WORK TASK: Give the lines below again exactly, starting with the line that holds "Mark the right wrist camera box." and going on through the line that holds "Mark the black arm cable.".

EXERCISE MATERIALS:

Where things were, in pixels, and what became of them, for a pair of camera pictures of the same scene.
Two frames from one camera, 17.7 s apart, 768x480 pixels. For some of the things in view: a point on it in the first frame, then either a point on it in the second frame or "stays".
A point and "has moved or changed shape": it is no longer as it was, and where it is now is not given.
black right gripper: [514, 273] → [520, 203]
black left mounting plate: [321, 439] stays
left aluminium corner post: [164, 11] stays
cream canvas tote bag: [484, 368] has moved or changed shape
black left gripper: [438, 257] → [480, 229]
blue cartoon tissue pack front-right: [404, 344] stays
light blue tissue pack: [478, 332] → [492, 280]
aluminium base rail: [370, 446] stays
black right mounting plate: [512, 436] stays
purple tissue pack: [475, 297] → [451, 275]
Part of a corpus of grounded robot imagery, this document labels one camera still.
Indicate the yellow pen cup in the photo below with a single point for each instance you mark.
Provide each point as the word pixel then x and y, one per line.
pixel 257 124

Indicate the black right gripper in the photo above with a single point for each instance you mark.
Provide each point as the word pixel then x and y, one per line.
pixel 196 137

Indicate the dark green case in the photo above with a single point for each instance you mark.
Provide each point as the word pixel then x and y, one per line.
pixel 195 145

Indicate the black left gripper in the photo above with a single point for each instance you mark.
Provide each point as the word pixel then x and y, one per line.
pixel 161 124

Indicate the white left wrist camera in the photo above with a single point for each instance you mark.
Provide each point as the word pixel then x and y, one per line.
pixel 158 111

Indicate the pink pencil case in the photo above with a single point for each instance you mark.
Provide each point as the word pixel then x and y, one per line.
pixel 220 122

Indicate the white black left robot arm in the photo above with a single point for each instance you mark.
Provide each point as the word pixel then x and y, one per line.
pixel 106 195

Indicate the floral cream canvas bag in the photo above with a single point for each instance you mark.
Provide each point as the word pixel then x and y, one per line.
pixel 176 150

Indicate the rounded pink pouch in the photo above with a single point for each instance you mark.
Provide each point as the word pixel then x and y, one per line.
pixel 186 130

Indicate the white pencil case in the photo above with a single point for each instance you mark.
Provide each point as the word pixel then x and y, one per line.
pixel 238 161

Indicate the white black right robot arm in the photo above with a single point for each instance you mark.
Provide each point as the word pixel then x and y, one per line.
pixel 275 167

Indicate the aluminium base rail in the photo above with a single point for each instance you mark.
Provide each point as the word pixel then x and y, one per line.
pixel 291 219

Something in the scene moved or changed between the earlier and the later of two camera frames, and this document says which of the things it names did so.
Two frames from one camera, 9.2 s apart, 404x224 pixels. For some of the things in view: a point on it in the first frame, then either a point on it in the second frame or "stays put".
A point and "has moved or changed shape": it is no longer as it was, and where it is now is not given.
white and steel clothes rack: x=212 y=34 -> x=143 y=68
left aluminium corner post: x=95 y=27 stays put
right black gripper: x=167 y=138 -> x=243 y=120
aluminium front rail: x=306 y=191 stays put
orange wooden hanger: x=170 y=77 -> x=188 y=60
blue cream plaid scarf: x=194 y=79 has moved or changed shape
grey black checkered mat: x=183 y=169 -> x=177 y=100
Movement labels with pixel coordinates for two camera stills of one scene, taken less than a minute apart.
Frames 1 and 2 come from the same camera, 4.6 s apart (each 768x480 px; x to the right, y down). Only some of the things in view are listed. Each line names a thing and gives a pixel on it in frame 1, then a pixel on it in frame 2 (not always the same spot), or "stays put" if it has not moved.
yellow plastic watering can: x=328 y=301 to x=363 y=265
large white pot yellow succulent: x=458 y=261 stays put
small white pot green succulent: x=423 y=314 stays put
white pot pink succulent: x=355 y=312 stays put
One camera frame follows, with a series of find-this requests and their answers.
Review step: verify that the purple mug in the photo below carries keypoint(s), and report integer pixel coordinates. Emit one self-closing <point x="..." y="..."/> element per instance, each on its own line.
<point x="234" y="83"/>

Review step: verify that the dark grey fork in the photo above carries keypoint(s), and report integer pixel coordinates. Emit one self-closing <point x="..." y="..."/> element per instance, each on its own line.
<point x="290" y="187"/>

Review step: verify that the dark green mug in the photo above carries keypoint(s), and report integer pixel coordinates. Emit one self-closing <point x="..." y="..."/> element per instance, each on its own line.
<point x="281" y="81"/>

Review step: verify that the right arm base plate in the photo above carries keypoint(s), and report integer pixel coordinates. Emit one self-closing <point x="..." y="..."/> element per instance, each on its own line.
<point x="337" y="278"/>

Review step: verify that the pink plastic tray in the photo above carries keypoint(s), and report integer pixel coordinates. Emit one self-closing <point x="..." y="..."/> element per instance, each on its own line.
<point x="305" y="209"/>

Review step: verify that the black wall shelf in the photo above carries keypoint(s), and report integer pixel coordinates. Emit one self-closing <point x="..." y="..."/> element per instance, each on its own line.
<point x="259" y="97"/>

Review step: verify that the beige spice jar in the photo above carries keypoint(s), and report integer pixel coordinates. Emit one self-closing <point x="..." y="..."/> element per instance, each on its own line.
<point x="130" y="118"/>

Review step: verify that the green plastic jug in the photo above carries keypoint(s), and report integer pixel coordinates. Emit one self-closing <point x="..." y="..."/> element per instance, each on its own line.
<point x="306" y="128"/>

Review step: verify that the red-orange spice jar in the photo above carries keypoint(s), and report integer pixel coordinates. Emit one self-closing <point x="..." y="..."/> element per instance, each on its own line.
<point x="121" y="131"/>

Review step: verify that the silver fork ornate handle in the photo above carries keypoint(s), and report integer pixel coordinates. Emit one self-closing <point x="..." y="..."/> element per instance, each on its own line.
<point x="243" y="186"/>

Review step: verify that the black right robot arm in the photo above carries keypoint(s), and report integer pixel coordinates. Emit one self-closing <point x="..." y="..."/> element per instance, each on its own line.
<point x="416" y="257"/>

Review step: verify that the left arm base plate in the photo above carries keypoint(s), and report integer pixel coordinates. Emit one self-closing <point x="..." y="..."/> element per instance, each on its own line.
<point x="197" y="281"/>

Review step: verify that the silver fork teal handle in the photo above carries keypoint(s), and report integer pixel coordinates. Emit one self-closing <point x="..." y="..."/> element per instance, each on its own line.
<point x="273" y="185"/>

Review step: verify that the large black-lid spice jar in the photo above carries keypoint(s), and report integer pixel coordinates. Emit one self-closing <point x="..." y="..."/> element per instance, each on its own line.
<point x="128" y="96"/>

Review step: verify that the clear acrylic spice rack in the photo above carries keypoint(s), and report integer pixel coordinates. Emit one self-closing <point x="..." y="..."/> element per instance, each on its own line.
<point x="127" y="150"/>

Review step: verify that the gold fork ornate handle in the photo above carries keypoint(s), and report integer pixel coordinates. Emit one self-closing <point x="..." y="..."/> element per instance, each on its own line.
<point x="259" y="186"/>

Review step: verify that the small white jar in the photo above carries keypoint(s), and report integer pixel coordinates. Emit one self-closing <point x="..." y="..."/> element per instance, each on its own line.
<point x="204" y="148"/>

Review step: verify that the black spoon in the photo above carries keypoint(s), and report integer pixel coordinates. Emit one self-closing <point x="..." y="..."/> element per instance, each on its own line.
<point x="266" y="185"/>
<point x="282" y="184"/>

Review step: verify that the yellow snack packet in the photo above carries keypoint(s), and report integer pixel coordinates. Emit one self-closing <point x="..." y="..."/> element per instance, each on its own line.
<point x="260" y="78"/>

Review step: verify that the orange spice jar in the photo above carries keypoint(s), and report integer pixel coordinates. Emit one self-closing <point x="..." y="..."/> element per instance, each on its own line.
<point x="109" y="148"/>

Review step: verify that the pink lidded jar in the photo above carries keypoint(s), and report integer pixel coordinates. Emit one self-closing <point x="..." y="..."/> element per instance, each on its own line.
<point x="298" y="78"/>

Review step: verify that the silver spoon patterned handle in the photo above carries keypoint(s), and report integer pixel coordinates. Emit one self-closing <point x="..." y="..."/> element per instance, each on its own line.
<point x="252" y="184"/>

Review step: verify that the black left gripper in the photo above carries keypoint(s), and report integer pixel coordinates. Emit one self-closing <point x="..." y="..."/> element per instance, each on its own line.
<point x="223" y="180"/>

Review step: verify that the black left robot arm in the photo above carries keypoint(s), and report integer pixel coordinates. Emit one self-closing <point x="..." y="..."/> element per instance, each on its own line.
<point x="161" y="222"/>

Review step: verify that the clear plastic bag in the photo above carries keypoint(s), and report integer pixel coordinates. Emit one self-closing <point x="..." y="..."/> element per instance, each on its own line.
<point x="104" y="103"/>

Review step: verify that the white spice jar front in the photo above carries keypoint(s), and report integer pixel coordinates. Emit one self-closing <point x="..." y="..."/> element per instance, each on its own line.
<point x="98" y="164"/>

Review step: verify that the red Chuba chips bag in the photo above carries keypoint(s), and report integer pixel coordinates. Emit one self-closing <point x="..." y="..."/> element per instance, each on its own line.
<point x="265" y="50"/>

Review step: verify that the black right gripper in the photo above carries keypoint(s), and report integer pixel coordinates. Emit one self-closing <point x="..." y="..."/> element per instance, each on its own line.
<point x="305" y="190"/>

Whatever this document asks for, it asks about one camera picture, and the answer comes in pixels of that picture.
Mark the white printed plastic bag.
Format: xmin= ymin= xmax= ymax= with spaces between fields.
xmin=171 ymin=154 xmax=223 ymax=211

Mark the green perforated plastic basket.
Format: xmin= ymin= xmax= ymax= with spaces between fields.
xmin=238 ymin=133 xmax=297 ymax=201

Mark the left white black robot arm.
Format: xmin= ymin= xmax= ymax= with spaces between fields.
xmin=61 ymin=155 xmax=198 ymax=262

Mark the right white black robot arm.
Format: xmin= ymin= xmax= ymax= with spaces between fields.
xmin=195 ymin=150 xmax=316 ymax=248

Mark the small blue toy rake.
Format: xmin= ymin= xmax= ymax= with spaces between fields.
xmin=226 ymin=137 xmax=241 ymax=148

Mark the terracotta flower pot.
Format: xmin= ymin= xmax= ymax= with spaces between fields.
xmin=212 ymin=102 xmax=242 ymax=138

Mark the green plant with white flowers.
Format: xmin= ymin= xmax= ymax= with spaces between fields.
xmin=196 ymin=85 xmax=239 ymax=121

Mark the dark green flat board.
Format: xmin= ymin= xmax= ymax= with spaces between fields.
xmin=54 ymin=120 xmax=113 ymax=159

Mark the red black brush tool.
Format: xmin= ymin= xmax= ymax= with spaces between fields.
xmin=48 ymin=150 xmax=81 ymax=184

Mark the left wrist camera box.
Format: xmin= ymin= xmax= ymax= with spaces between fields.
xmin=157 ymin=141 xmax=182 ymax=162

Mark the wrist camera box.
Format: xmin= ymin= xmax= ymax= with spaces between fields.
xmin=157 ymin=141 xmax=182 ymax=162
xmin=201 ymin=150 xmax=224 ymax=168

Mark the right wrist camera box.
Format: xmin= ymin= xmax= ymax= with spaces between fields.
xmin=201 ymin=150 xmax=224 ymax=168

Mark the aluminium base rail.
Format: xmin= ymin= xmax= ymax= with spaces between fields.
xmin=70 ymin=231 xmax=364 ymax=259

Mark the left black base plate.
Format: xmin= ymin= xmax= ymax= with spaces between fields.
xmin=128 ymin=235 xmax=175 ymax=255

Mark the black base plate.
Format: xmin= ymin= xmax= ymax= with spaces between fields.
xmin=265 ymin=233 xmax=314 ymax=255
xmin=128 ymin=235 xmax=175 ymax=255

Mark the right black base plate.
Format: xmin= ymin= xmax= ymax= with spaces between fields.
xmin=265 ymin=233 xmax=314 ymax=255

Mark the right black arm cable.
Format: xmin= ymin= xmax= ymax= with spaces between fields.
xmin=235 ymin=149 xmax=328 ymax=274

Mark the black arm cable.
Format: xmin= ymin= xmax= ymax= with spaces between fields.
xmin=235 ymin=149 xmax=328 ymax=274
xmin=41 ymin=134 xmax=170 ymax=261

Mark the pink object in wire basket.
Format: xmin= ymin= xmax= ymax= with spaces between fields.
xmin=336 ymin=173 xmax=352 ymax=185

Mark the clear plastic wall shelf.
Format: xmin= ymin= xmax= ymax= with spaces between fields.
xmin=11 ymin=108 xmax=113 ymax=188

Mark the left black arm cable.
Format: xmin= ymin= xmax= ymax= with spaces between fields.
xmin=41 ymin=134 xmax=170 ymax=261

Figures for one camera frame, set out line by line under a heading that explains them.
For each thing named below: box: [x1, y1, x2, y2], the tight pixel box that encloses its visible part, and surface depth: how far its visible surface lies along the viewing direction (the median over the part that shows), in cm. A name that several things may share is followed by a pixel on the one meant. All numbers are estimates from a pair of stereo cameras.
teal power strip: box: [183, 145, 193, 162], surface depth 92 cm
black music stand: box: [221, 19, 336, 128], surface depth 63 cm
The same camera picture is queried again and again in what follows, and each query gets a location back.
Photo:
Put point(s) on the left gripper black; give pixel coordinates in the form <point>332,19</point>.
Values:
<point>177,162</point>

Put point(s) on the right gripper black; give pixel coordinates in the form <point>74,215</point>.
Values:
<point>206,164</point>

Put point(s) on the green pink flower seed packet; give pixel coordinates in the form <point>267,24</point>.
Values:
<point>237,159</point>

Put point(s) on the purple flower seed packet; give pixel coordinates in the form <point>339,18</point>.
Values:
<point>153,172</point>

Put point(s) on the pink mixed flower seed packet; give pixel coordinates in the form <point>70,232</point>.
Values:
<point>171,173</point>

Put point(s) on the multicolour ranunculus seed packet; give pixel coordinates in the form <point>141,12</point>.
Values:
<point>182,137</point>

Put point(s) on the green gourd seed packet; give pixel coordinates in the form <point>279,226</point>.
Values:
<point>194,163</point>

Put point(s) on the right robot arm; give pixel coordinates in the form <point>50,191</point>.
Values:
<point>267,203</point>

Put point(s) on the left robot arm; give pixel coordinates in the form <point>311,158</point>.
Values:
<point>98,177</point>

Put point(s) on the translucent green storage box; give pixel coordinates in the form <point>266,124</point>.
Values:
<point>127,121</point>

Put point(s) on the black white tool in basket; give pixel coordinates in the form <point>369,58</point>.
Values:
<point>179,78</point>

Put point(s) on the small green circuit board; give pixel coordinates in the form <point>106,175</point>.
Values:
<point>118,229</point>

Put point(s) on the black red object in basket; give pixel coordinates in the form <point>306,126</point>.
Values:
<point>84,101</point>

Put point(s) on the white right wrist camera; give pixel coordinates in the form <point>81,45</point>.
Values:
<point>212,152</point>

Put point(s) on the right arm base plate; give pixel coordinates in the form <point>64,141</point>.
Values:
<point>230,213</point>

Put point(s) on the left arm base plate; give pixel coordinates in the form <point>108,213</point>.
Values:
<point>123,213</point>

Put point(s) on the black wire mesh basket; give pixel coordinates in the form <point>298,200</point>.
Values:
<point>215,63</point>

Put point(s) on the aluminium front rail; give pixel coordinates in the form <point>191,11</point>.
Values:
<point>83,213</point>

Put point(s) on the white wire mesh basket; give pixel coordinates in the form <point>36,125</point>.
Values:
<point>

RESPONSE TO THIS TASK:
Mark the right wrist camera box.
Format: xmin= ymin= xmax= ymax= with spaces between fields.
xmin=201 ymin=150 xmax=224 ymax=168

Mark the aluminium base rail.
Format: xmin= ymin= xmax= ymax= with spaces between fields.
xmin=70 ymin=231 xmax=364 ymax=259

Mark the left black base plate.
Format: xmin= ymin= xmax= ymax= with spaces between fields.
xmin=128 ymin=235 xmax=175 ymax=255

Mark the black base plate.
Format: xmin= ymin= xmax= ymax= with spaces between fields.
xmin=265 ymin=233 xmax=314 ymax=255
xmin=128 ymin=235 xmax=175 ymax=255

Mark the right black base plate.
Format: xmin= ymin= xmax= ymax= with spaces between fields.
xmin=265 ymin=233 xmax=314 ymax=255

Mark the right black arm cable.
Format: xmin= ymin= xmax= ymax= with spaces between fields.
xmin=235 ymin=149 xmax=328 ymax=274

Mark the black arm cable.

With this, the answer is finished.